Repeat each line of the data exactly as written.
* * * *
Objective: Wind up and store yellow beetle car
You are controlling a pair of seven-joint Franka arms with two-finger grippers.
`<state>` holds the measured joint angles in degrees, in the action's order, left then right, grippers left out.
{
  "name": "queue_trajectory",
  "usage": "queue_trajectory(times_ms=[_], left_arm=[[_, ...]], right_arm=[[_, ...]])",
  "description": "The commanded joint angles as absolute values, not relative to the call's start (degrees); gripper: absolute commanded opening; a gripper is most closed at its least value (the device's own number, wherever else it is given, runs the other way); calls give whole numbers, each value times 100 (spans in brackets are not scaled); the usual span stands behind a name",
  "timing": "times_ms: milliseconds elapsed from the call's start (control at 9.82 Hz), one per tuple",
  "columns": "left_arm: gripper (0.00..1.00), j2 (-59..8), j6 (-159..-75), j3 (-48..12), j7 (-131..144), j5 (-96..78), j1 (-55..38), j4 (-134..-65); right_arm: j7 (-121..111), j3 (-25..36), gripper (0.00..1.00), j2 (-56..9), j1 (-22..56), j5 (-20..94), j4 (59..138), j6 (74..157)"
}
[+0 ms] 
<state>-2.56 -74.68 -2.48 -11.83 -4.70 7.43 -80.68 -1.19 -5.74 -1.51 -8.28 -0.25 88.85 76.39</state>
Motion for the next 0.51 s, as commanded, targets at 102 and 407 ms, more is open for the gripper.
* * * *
OUTPUT FOR THIS TASK =
Objective: Wind up and store yellow beetle car
You are controlling a pair of seven-joint Franka arms with two-finger grippers.
`<state>` holds the measured joint angles in degrees, in the action's order, left then right, grippers left out.
{
  "name": "queue_trajectory",
  "usage": "queue_trajectory(times_ms=[_], left_arm=[[_, ...]], right_arm=[[_, ...]])",
  "description": "The commanded joint angles as absolute values, not relative to the call's start (degrees); gripper: absolute commanded opening; a gripper is most closed at its least value (the device's own number, wherever else it is given, runs the other way); calls give whole numbers, each value times 100 (spans in brackets are not scaled); the usual span stands behind a name",
  "timing": "times_ms: milliseconds elapsed from the call's start (control at 9.82 Hz), one per tuple",
  "columns": "left_arm: gripper (0.00..1.00), j2 (-59..8), j6 (-159..-75), j3 (-48..12), j7 (-131..144), j5 (-96..78), j1 (-55..38), j4 (-134..-65); right_arm: j7 (-121..111), j3 (-25..36), gripper (0.00..1.00), j2 (-56..9), j1 (-22..56), j5 (-20..94), j4 (59..138), j6 (74..157)"
}
[+0 ms] 
<state>-2.56 -74.68 -2.48 -11.83 -4.70 7.43 -80.68 -1.19 -5.74 -1.51 -8.28 -0.25 88.85 76.39</state>
Motion for the next 0.51 s, as commanded, targets at 102 and 407 ms, more is open for the gripper.

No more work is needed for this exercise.